WORK TO BE COMPLETED.
Each line of the material below that holds the word "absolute" needs to be copied.
BEGIN DATA SECTION
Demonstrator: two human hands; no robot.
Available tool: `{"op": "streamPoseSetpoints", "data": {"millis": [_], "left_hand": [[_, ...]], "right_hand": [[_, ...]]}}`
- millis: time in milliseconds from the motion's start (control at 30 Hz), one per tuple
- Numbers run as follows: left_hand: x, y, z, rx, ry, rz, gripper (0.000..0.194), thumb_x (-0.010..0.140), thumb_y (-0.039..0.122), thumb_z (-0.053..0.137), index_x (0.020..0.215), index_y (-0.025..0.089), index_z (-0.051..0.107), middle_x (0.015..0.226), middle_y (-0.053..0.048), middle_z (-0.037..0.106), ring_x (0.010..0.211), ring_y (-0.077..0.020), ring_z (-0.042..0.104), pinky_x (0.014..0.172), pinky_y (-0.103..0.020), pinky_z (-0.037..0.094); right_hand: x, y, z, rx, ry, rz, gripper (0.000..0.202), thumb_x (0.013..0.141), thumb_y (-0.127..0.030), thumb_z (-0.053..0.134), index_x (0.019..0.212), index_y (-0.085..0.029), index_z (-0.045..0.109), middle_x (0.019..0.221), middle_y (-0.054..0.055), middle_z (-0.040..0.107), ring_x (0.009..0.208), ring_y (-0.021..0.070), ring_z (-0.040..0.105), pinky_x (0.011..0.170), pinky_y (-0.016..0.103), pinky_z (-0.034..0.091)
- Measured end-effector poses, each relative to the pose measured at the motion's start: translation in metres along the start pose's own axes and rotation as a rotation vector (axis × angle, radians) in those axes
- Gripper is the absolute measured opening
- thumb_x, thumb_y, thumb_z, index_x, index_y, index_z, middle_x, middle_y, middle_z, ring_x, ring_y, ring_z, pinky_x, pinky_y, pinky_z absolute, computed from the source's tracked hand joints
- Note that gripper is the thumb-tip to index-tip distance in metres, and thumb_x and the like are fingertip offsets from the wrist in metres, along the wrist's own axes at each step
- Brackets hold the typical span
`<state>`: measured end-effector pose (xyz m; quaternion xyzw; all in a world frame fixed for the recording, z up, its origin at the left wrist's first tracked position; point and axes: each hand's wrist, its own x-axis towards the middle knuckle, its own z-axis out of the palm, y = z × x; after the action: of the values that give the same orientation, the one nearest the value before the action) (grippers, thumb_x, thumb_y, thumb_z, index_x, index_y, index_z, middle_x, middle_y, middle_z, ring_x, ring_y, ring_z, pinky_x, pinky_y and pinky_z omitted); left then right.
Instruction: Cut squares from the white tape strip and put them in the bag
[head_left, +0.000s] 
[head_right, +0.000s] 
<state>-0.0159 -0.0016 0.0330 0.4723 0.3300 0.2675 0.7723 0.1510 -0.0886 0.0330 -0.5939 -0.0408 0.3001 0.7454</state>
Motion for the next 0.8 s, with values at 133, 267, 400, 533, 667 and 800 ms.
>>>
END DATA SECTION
OUTPUT FOR THIS EXERCISE.
- Gripper is the absolute measured opening
- thumb_x, thumb_y, thumb_z, index_x, index_y, index_z, middle_x, middle_y, middle_z, ring_x, ring_y, ring_z, pinky_x, pinky_y, pinky_z absolute, computed from the source's tracked hand joints

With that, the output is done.